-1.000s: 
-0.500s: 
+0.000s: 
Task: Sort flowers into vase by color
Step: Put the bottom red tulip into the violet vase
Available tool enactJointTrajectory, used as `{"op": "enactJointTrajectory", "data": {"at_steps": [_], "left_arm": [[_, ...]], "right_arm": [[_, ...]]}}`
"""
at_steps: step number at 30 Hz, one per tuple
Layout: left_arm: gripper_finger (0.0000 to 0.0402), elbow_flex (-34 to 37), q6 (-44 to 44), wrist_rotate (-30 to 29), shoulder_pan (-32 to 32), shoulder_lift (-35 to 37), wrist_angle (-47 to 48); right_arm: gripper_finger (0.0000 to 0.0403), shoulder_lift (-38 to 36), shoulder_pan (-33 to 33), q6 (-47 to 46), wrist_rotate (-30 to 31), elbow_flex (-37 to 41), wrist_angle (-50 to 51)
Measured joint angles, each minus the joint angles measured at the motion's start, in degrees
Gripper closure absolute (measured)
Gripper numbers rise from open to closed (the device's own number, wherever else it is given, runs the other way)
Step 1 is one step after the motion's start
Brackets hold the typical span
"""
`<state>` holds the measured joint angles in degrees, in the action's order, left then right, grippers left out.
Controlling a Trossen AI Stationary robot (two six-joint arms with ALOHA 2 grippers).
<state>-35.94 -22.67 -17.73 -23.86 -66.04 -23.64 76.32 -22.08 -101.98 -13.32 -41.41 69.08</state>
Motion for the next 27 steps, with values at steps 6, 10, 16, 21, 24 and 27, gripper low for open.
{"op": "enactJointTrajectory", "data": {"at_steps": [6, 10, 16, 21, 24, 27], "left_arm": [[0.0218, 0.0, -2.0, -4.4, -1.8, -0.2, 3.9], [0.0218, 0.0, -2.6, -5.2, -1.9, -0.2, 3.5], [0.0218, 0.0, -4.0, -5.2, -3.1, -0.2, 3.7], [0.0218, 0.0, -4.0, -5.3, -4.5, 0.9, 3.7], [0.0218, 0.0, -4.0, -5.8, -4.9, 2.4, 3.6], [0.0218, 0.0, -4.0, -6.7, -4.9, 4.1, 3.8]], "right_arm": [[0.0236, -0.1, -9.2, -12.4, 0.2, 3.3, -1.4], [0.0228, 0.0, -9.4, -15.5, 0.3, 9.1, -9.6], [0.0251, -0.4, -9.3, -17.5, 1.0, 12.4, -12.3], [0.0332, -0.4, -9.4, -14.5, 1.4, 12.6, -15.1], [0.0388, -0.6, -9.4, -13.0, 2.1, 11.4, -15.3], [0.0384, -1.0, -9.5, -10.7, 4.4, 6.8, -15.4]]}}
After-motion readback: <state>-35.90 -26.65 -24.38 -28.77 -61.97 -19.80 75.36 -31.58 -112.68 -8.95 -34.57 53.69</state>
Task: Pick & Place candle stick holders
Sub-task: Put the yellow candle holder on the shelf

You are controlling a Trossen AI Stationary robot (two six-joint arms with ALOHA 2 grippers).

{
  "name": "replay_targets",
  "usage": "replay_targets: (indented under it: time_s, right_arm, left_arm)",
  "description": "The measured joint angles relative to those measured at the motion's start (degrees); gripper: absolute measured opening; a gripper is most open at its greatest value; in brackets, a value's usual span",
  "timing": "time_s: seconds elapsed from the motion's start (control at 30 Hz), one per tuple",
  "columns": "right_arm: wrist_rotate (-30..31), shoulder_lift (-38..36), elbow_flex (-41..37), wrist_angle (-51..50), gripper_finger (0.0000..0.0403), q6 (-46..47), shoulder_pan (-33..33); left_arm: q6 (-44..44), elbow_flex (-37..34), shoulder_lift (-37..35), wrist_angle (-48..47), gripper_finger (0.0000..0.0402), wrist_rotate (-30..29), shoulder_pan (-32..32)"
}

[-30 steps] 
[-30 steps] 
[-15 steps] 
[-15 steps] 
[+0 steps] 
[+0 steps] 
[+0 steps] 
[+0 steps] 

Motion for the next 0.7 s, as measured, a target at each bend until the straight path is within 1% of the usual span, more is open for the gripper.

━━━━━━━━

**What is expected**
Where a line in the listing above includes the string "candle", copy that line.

**Solution to the problem**
Task: Pick & Place candle stick holders
Sub-task: Put the yellow candle holder on the shelf

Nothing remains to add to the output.